▸ RECORDS TO PROCESS:

——

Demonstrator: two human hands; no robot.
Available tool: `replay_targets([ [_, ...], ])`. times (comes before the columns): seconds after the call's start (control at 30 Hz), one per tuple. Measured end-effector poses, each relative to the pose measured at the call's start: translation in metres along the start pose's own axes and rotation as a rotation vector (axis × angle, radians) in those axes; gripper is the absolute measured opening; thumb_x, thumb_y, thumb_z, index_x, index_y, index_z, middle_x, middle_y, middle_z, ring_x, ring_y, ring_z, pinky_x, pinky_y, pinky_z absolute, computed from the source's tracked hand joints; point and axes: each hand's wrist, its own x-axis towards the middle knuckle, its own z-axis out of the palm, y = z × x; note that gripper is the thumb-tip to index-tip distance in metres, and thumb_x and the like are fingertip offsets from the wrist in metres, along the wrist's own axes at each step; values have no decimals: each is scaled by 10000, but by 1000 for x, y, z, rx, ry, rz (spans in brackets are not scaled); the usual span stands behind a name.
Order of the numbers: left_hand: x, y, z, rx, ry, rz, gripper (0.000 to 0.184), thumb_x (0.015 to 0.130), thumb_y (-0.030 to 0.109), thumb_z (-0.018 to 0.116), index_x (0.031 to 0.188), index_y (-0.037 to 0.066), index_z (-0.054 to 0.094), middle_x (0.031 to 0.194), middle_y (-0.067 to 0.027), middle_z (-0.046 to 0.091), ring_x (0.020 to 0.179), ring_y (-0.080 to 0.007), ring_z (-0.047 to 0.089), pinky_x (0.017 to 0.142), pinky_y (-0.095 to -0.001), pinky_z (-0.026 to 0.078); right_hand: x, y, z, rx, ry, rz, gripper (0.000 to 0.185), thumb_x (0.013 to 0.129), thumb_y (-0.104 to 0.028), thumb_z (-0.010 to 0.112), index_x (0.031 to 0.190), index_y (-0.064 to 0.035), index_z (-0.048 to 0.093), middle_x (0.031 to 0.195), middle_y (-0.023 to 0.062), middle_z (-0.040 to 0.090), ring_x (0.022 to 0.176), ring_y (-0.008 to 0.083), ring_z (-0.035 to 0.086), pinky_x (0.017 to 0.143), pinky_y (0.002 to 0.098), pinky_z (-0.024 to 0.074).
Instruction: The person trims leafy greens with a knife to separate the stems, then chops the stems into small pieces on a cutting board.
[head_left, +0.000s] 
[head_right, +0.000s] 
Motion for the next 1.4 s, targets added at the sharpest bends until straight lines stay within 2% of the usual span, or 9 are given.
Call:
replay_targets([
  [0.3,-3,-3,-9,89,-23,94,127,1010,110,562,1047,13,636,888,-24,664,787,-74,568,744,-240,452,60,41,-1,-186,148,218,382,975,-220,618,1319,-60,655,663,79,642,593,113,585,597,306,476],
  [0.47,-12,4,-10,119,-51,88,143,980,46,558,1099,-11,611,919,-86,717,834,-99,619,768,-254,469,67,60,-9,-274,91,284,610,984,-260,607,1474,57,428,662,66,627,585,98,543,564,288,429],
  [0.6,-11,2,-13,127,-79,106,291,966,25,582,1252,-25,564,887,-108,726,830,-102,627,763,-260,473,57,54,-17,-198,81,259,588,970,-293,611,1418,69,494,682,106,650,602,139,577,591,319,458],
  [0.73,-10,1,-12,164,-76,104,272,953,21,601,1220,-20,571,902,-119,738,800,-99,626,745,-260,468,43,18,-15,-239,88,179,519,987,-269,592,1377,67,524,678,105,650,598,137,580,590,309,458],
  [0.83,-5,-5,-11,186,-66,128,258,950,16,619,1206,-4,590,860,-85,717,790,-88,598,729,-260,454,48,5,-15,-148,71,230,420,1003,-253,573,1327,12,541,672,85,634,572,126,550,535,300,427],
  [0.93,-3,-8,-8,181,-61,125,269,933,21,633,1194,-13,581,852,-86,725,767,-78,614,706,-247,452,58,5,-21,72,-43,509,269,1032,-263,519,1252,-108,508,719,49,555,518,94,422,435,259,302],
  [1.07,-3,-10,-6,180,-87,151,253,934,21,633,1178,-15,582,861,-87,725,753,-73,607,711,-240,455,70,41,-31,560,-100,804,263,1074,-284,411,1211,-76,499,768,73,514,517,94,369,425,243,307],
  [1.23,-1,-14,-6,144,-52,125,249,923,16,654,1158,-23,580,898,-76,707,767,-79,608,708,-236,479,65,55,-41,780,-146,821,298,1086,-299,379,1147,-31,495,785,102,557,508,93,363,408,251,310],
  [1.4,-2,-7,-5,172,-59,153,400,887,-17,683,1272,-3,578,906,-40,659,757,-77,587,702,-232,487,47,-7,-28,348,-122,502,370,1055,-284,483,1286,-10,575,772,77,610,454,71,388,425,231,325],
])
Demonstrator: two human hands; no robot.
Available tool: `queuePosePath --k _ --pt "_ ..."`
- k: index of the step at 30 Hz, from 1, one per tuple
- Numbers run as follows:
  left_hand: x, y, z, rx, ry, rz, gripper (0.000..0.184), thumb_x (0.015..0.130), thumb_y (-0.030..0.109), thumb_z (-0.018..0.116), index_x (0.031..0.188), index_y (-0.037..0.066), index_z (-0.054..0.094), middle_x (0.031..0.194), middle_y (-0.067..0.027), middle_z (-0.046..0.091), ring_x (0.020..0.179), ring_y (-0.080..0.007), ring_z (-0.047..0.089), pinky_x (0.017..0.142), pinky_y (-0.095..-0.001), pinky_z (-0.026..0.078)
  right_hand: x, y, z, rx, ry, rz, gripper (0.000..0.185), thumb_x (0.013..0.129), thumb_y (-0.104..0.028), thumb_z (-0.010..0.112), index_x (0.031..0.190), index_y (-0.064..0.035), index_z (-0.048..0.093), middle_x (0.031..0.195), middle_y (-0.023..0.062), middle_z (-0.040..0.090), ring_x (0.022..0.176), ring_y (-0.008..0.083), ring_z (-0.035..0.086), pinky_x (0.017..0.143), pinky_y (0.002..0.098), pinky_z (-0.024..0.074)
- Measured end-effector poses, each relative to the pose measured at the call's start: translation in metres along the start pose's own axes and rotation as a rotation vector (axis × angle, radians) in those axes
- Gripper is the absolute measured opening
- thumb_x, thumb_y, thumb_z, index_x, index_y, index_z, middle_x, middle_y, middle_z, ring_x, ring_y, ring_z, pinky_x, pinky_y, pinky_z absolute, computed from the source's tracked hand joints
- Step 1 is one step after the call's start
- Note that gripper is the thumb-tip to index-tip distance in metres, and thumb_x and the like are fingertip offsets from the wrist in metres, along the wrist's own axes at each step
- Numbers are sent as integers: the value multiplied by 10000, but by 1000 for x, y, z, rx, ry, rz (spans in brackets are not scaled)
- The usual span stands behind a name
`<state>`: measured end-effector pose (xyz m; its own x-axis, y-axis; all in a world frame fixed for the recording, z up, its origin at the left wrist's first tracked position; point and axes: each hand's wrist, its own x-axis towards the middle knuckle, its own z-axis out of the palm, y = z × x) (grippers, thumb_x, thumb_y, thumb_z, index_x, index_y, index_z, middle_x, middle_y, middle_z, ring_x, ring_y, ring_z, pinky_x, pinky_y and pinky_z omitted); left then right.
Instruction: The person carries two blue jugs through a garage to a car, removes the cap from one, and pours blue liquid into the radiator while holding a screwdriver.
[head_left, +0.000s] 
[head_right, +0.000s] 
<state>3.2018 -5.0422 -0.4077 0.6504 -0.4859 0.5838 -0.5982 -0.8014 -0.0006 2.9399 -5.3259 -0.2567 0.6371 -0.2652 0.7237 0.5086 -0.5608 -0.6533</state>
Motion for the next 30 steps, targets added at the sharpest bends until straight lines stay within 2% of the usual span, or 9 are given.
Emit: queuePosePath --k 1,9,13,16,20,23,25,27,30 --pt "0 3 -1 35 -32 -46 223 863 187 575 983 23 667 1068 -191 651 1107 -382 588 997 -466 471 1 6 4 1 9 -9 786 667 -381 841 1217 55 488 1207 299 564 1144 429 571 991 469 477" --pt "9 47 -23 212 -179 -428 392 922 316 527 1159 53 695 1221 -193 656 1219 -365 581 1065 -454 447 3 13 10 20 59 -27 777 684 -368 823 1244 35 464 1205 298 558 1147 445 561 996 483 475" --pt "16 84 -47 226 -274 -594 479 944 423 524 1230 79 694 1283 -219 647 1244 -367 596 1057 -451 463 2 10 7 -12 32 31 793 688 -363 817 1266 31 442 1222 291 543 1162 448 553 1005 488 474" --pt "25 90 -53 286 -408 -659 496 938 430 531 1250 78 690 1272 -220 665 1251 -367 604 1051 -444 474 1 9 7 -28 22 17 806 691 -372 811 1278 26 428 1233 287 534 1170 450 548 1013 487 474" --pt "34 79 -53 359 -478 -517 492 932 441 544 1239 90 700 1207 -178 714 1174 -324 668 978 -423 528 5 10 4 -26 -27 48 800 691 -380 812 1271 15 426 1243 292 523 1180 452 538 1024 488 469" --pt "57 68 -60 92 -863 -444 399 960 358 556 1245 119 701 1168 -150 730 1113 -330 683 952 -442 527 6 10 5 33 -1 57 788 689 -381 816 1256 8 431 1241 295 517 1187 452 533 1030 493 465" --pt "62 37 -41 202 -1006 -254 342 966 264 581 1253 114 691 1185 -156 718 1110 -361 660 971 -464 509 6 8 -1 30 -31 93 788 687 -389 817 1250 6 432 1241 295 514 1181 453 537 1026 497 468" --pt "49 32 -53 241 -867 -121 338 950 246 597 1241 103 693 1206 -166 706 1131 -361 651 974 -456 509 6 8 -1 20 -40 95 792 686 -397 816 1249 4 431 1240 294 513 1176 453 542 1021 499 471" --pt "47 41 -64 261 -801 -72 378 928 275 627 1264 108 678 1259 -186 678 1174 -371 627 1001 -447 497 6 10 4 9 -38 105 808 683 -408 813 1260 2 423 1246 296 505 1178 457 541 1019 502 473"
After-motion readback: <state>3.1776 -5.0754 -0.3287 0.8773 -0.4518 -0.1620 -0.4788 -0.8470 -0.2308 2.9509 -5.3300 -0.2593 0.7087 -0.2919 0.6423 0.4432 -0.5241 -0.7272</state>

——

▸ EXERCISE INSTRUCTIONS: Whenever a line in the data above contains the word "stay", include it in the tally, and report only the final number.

▸ WRITTEN ANSWER: 2